- _Problem to solve_: Lines in the listing below that contain the string "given" are to be found and copied.

• • •

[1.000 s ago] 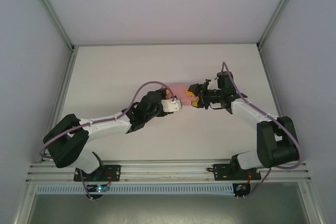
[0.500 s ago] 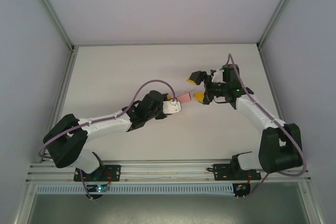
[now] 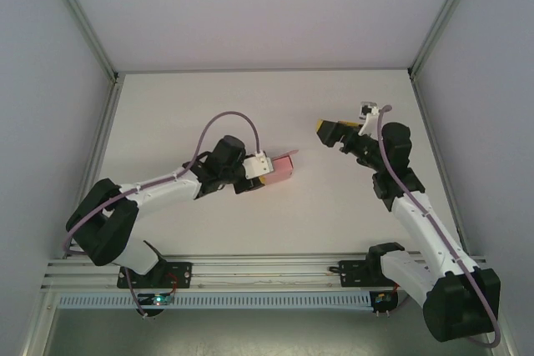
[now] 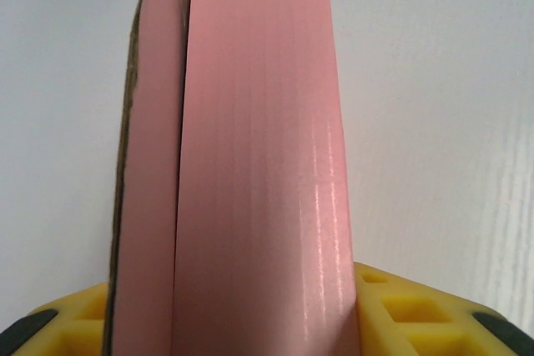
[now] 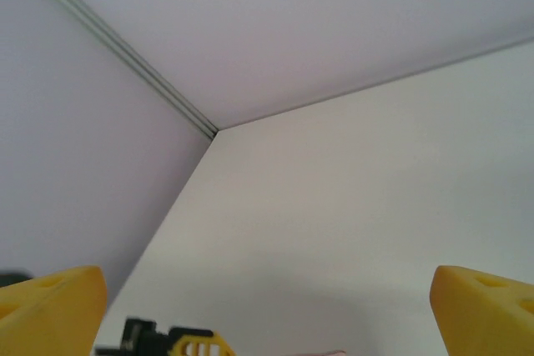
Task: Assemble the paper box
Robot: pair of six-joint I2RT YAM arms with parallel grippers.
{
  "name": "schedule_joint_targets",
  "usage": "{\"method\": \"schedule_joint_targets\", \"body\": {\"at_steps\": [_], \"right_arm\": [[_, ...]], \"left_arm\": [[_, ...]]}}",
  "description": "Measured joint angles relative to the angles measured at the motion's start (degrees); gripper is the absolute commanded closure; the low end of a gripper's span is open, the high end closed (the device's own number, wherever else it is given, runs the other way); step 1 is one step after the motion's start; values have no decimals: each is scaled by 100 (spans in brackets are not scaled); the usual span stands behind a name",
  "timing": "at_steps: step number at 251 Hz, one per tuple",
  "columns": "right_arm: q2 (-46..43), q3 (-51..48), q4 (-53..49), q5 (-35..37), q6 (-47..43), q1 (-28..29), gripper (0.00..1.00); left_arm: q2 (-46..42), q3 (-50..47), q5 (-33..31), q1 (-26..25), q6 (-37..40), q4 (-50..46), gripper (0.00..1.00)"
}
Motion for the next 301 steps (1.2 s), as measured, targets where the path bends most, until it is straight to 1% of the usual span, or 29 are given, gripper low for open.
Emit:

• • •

- _Finished exercise_:
  "description": "Measured joint angles relative to the angles measured at the motion's start (degrees); gripper is the absolute commanded closure; the low end of a gripper's span is open, the high end closed (the device's own number, wherever else it is given, runs the other way); step 1 is one step after the motion's start; values have no decimals: each is scaled by 100 (spans in brackets are not scaled); the usual span stands behind a name",
Motion for the next 301 steps (1.2 s), as measured, targets where the path bends most, until it is straight to 1% of the usual span, or 29 are given, gripper low for open.

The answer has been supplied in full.